Document Type


Publication Date



The realities of the workplace have been captured by years of socio-scientific, industrial organizational, and other psychological research. Human behavior and thought, interpersonal dynamics, and organizational behavior, with all of their nuances and fine points, are now better understood than they have ever been before, but unless they are used to inform and buttress the rules of law and interpretations promulgated by courts, Title VII’s ability to successfully regulate the workplace to rid it of discrimination will be threatened. This article expands upon that premise, lamenting judges, and specifically justices having eschewed available research and other insights into workplace realities, in favor of their own sense of workplace dynamics, tendencies, and trends.
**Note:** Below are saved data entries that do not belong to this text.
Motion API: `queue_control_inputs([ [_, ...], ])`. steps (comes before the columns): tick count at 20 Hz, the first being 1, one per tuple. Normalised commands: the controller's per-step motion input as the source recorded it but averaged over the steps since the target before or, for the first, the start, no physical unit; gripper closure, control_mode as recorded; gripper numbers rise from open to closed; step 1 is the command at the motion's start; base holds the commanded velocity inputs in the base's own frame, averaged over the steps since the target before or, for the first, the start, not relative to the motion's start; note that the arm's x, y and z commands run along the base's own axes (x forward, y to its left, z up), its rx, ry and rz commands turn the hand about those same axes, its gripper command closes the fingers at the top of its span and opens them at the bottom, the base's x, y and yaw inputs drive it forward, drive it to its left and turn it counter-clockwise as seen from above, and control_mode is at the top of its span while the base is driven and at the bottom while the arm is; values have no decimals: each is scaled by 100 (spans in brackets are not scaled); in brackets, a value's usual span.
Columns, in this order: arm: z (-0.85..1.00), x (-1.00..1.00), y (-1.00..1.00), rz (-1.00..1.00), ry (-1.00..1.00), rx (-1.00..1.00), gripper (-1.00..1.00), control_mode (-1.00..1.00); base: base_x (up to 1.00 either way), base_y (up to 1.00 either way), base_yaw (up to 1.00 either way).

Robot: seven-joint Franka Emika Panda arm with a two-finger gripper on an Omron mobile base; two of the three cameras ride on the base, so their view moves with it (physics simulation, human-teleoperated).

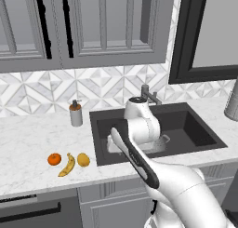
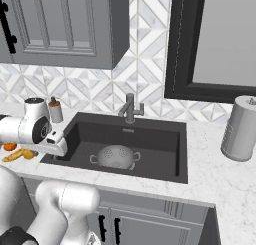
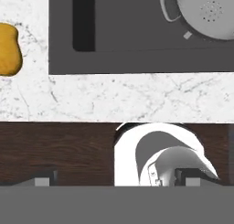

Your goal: Put the colander in the sink, put the orange, banana, mango in the colander, and turn on the sink faucet and pour water over the colander.

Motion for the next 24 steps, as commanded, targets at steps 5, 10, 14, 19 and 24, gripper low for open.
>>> queue_control_inputs([
  [5,0,0,100,7,13,-9,-100,-100,0,0,0],
  [10,0,0,99,8,9,-8,-100,-100,0,0,0],
  [14,-7,0,83,7,2,-8,-100,-100,0,0,0],
  [19,-26,11,41,3,-2,-12,-100,-100,0,0,0],
  [24,-26,27,1,0,-6,-11,-100,-100,0,0,0],
])
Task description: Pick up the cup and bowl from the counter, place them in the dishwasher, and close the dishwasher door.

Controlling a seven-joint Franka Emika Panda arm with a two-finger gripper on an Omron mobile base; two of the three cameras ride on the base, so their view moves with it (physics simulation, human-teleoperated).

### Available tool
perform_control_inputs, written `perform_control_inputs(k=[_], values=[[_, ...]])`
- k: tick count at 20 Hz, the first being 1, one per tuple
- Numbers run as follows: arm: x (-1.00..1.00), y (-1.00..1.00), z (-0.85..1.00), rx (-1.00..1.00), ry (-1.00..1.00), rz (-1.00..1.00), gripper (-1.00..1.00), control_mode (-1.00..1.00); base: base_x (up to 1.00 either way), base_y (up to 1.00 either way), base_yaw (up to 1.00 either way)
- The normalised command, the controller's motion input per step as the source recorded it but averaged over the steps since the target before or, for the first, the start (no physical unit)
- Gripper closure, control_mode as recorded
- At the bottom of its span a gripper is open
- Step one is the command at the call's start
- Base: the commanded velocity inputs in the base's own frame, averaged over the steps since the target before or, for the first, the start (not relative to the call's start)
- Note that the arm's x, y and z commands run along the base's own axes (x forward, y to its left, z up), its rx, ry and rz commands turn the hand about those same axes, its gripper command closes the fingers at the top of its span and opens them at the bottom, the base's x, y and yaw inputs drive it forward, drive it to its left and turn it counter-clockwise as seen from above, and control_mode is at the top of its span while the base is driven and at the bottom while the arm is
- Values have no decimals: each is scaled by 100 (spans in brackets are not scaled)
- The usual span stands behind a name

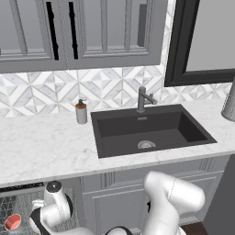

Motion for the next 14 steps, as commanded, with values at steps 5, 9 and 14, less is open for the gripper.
perform_control_inputs(k=[5, 9, 14], values=[[5, 0, 12, 0, 0, 0, 100, -100, 0, 0, 0], [21, 7, 13, 0, -4, 0, 100, -100, 0, 0, 0], [50, 17, 0, 3, -17, 0, 100, -100, 0, 0, 0]])
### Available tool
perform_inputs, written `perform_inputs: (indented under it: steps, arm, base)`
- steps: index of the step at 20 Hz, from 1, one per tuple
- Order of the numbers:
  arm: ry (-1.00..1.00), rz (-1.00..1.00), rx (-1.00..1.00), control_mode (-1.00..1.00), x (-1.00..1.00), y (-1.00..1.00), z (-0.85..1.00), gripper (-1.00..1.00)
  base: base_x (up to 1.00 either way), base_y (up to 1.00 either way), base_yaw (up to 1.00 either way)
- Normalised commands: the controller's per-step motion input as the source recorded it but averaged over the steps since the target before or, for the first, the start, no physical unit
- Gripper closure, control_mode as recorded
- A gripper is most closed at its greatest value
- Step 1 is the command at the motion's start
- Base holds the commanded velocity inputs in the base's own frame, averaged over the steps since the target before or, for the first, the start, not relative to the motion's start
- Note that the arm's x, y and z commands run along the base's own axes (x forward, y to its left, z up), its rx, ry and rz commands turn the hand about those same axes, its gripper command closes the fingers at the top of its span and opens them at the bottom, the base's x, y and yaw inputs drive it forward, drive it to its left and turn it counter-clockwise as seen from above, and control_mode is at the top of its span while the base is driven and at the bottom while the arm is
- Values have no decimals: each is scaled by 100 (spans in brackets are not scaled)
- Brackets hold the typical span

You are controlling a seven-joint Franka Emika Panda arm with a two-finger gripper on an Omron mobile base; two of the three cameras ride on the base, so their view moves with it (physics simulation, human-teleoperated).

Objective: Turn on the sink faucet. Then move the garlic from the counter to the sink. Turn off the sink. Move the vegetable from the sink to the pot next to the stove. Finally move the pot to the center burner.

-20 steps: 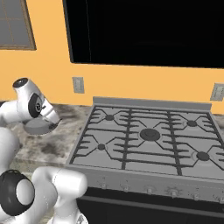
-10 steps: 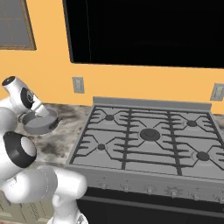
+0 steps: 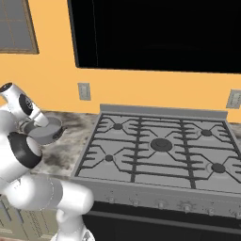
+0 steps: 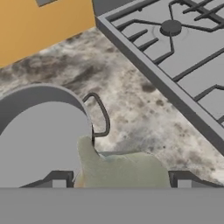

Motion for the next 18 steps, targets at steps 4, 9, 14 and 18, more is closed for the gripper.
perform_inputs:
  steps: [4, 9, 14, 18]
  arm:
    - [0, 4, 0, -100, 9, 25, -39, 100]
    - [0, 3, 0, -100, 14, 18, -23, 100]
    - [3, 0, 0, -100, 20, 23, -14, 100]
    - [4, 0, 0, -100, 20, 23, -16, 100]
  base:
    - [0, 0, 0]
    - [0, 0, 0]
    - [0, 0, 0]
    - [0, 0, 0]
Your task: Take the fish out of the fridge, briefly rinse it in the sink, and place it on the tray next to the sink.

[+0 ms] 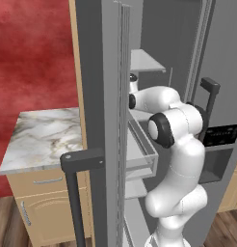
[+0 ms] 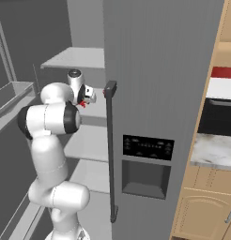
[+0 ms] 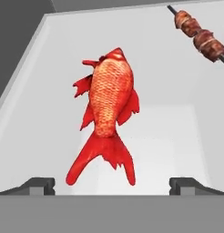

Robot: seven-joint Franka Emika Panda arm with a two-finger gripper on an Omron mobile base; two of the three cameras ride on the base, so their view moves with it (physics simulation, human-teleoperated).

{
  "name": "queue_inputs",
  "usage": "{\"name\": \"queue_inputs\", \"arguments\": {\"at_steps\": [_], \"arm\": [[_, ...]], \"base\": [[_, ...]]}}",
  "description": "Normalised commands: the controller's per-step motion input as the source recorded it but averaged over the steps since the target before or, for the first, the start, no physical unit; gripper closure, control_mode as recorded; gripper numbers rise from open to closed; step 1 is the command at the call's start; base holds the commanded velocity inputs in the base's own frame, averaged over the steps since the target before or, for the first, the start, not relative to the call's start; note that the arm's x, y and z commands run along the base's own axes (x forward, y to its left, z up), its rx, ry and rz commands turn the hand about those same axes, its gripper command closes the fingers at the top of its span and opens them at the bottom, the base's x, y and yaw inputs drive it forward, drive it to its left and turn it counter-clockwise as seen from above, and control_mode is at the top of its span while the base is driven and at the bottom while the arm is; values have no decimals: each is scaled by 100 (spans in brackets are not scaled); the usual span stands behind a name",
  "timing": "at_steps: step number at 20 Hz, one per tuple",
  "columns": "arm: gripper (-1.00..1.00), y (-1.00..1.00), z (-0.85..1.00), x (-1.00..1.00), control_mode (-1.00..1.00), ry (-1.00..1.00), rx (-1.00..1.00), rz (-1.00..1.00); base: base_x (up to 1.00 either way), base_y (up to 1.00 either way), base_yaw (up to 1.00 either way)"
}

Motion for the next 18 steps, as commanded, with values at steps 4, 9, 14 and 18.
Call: {"name": "queue_inputs", "arguments": {"at_steps": [4,9,14,18], "arm": [[-100,9,-1,33,-100,0,0,-5],[-100,10,-12,42,-100,0,-1,-4],[-100,6,-30,36,-100,0,-2,-3],[-100,3,-28,36,-100,0,-2,-3]], "base": [[0,0,0],[0,0,0],[0,0,0],[0,0,0]]}}
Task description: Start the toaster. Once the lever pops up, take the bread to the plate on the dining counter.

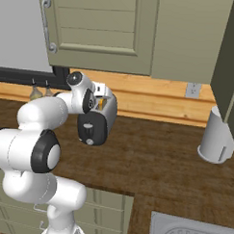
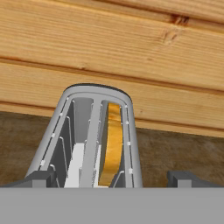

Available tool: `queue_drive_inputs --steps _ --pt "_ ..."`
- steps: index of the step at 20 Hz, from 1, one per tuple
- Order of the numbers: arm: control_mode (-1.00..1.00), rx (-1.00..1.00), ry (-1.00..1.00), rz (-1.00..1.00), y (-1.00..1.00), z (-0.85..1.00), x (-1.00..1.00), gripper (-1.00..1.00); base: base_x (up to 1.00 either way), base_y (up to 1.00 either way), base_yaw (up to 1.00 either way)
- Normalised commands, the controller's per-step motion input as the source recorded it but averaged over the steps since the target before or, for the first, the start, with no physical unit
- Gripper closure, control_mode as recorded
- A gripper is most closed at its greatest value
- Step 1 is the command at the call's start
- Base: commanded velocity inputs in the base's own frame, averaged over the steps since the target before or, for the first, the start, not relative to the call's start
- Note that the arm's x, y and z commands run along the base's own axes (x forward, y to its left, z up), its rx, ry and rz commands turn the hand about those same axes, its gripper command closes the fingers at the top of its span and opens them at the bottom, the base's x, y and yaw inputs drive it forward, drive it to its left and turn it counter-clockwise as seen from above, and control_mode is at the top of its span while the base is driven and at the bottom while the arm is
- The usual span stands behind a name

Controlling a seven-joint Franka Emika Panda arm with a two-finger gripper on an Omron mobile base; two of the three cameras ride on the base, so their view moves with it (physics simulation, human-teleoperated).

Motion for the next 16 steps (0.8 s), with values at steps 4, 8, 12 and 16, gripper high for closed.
queue_drive_inputs --steps 4,8,12,16 --pt "-1.00 0.00 0.00 0.00 0.00 -0.03 0.00 -1.00 0.00 0.00 0.00" --pt "-1.00 0.00 0.00 0.00 0.00 -0.10 0.00 -1.00 0.00 0.00 0.00" --pt "-1.00 0.00 0.00 0.00 0.00 -0.13 0.00 -1.00 0.00 0.00 0.00" --pt "-1.00 0.00 0.00 0.00 0.00 -0.11 0.00 -1.00 0.00 0.00 0.00"
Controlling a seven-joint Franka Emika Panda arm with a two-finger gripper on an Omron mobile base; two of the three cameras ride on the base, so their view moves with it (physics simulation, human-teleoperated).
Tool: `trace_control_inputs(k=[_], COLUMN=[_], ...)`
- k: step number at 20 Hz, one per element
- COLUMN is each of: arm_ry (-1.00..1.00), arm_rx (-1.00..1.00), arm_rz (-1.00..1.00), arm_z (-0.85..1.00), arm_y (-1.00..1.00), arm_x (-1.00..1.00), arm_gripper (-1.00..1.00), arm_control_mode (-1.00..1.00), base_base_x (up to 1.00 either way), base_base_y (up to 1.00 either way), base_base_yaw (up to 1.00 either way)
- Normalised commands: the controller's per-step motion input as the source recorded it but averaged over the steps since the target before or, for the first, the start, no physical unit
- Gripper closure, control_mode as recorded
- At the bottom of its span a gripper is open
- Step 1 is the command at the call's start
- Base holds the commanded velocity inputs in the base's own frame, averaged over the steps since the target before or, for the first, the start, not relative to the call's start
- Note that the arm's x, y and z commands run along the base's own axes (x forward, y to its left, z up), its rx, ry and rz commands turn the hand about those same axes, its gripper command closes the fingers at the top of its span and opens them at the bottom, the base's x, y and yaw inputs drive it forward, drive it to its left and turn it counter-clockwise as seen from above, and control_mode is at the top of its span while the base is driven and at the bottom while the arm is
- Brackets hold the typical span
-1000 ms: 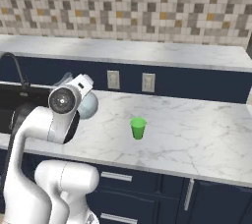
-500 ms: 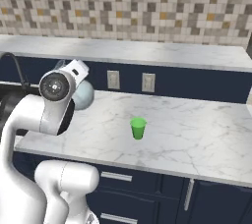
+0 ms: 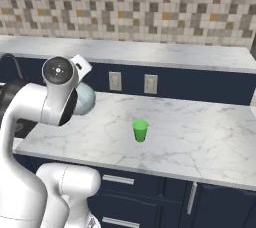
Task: Place the pitcher and cup on the dining counter for serving.
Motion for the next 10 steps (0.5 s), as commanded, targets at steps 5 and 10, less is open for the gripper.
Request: trace_control_inputs(k=[5, 10], arm_ry=[0.00, 0.00], arm_rx=[0.00, 0.00], arm_rz=[0.00, 0.00], arm_z=[0.00, 0.00], arm_y=[0.00, 0.00], arm_x=[0.00, 0.00], arm_gripper=[1.00, 1.00], arm_control_mode=[1.00, 1.00], base_base_x=[-0.63, -1.00], base_base_y=[0.44, 0.99], base_base_yaw=[0.12, 0.25])
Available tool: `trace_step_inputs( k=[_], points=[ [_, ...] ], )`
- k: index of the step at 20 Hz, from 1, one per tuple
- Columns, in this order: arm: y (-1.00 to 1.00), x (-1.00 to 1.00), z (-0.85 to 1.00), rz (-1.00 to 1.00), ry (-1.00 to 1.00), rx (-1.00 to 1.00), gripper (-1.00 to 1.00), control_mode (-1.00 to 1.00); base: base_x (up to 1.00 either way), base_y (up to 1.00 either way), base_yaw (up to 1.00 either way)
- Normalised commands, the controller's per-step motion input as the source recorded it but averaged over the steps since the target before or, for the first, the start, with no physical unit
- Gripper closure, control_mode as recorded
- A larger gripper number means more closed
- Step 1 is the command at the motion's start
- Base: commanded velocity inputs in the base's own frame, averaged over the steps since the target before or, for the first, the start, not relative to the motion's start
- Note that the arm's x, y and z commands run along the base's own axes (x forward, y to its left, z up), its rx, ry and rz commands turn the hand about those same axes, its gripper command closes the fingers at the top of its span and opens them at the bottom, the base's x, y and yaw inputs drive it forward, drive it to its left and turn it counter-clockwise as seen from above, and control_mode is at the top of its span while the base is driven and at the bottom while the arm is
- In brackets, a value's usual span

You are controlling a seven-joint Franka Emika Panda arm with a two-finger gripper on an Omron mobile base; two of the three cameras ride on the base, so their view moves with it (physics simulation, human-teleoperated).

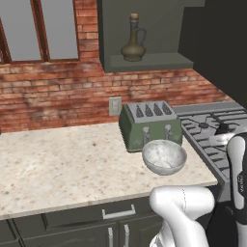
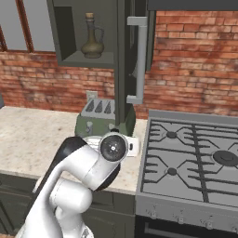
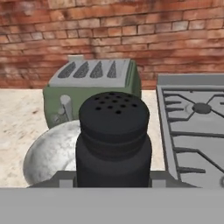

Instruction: Retrieve the bottle and the shaker from the cabinet and place them next to the mixing bowl on the counter. Then add garlic from the fridge to the mixing bowl.

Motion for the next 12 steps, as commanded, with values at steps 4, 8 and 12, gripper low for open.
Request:
trace_step_inputs(
  k=[4,8,12],
  points=[
    [-0.15,0.06,-0.23,0.15,-0.10,0.00,1.00,-1.00,0.00,0.00,0.00],
    [-0.22,0.20,-0.30,0.14,-0.07,0.00,1.00,-1.00,0.00,0.00,0.00],
    [-0.11,0.31,-0.08,0.17,-0.08,0.00,1.00,-1.00,0.00,0.00,0.00]
  ],
)
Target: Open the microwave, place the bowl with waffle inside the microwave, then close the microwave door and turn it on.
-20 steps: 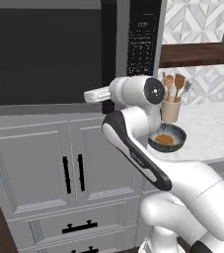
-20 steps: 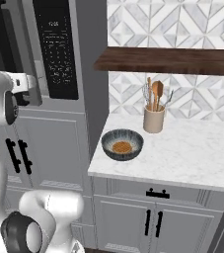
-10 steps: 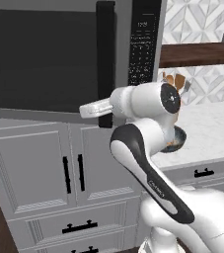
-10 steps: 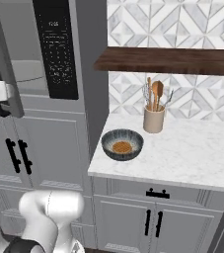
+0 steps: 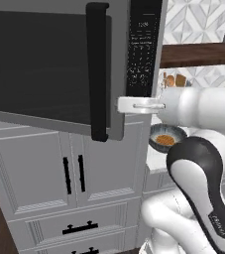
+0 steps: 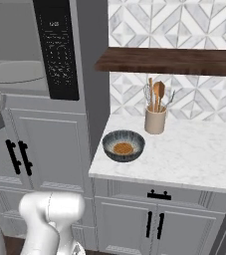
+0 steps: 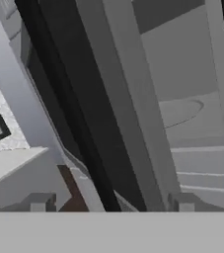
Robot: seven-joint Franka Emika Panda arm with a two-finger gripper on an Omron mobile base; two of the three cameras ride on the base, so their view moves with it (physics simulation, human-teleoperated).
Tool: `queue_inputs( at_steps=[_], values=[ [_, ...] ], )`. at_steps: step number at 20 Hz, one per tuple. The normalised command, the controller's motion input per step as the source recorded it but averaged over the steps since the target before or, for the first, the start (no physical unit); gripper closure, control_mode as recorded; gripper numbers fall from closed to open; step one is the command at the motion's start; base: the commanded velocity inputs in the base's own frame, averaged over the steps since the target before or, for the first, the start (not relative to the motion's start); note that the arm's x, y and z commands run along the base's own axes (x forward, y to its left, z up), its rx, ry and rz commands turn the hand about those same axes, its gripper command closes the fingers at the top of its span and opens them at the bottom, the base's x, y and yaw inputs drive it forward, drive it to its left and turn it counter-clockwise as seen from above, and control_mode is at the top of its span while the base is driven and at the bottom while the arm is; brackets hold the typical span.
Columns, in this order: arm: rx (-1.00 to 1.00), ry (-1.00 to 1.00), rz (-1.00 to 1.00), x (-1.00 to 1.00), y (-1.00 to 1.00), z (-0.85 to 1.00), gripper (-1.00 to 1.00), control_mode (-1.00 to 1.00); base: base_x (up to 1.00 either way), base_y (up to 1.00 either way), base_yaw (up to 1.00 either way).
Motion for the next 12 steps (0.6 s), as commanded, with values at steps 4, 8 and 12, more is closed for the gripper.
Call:
queue_inputs(
  at_steps=[4, 8, 12],
  values=[
    [0.51, 0.04, 0.02, -0.05, -1.00, 0.13, -1.00, -1.00, 0.00, 0.00, 0.00],
    [0.41, 0.25, 0.02, 0.92, -0.98, 0.00, -1.00, -1.00, 0.00, 0.00, 0.00],
    [0.34, 0.37, 0.04, 1.00, -0.51, -0.09, -1.00, -1.00, 0.00, 0.00, 0.00]
  ],
)
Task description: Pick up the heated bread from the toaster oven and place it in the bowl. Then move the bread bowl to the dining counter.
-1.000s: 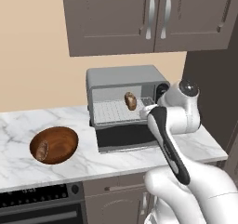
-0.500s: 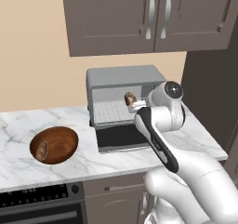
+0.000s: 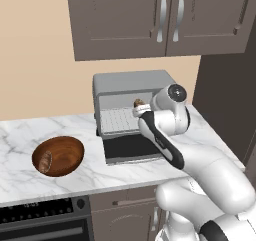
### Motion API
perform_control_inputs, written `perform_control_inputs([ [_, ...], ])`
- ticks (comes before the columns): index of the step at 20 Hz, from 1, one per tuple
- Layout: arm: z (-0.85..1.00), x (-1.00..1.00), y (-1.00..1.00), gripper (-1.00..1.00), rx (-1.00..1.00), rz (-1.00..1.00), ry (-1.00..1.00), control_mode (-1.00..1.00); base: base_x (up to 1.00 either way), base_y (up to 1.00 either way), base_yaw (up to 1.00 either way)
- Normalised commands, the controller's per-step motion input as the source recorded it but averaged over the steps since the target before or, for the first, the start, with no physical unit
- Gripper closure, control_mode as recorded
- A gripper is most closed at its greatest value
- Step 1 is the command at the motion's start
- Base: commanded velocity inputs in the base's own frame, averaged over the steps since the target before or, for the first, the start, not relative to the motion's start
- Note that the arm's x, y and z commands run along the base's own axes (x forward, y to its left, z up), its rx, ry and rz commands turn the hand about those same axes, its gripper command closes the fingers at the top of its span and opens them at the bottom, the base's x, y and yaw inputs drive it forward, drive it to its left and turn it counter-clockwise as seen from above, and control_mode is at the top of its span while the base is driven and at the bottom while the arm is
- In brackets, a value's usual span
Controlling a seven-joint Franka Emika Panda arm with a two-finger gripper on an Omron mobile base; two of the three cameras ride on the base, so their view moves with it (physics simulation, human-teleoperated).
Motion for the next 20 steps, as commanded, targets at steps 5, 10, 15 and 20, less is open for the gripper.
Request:
perform_control_inputs([
  [5, -0.16, 0.40, 0.00, -1.00, 0.00, 0.00, 0.00, -1.00, 0.00, 0.00, 0.00],
  [10, -0.19, 0.36, 0.00, -1.00, 0.00, -0.01, 0.00, -1.00, 0.00, 0.00, 0.00],
  [15, -0.20, 0.32, 0.00, -1.00, 0.00, -0.02, 0.00, -1.00, 0.00, 0.00, 0.00],
  [20, -0.11, 0.27, 0.00, -1.00, 0.00, -0.03, 0.00, -1.00, 0.00, 0.00, 0.00],
])
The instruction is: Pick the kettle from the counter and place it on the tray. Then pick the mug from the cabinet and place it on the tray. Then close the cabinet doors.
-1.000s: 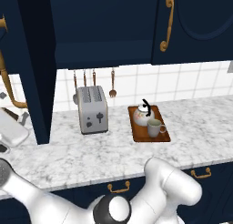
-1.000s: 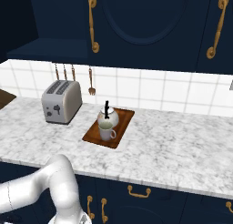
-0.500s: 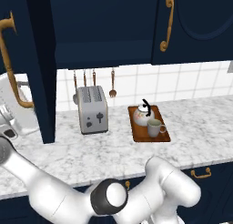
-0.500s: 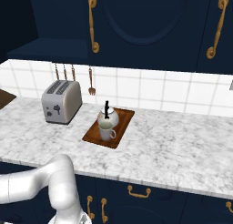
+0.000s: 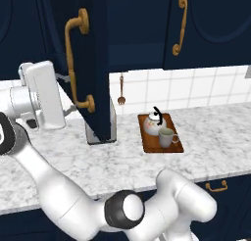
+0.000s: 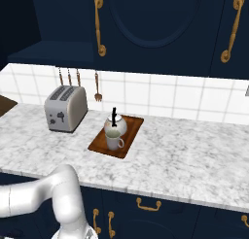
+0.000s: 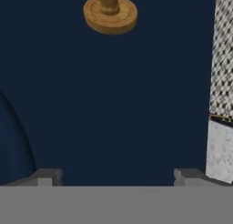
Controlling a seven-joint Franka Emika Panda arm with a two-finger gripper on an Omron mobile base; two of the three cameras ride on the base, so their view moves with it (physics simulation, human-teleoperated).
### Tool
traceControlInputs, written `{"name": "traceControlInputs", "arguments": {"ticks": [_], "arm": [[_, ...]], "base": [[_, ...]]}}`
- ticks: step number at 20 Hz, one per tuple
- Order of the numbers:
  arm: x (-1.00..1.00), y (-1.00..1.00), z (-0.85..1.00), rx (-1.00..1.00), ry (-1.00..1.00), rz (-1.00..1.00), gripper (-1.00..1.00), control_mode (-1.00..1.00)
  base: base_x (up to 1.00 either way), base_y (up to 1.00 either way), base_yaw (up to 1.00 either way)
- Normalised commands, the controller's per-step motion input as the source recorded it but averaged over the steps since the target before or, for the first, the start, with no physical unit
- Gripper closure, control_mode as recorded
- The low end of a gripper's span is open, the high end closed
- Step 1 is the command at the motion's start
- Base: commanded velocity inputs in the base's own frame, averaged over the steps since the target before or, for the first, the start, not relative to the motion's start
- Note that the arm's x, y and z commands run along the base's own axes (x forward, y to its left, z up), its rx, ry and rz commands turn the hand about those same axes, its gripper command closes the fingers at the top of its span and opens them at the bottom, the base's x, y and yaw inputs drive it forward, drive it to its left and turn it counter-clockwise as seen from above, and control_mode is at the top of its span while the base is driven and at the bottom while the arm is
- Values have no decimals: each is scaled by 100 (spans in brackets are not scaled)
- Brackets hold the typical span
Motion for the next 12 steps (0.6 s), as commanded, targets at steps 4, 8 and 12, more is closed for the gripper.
{"name": "traceControlInputs", "arguments": {"ticks": [4, 8, 12], "arm": [[0, -44, 0, 0, 0, 9, -100, -100], [2, -25, 0, -6, 8, 19, -100, -100], [12, -34, 0, -4, 12, 23, -100, -100]], "base": [[0, 0, 0], [0, 0, 0], [0, 0, 0]]}}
Further, this article observes an interesting asymmetry to how and when so-called “real-world” considerations have been taken into account by the Supreme Court: turning a blind eye to workplace realities that might aid in crafting legal standards and interpretations that do not render legal recourse practically inaccessible to plaintiffs, while overplaying workplace realities and reality-based concerns like those about litigation floodgates when it comes to defendant-friendly holdings and constructions. More balance and transparency is needed when courts weigh the policy considerations that underlie a given decision, and these considerations should be informed, wherever possible, by legitimate sources, and not by caricaturish and monolithic premises too often employed by the judiciary.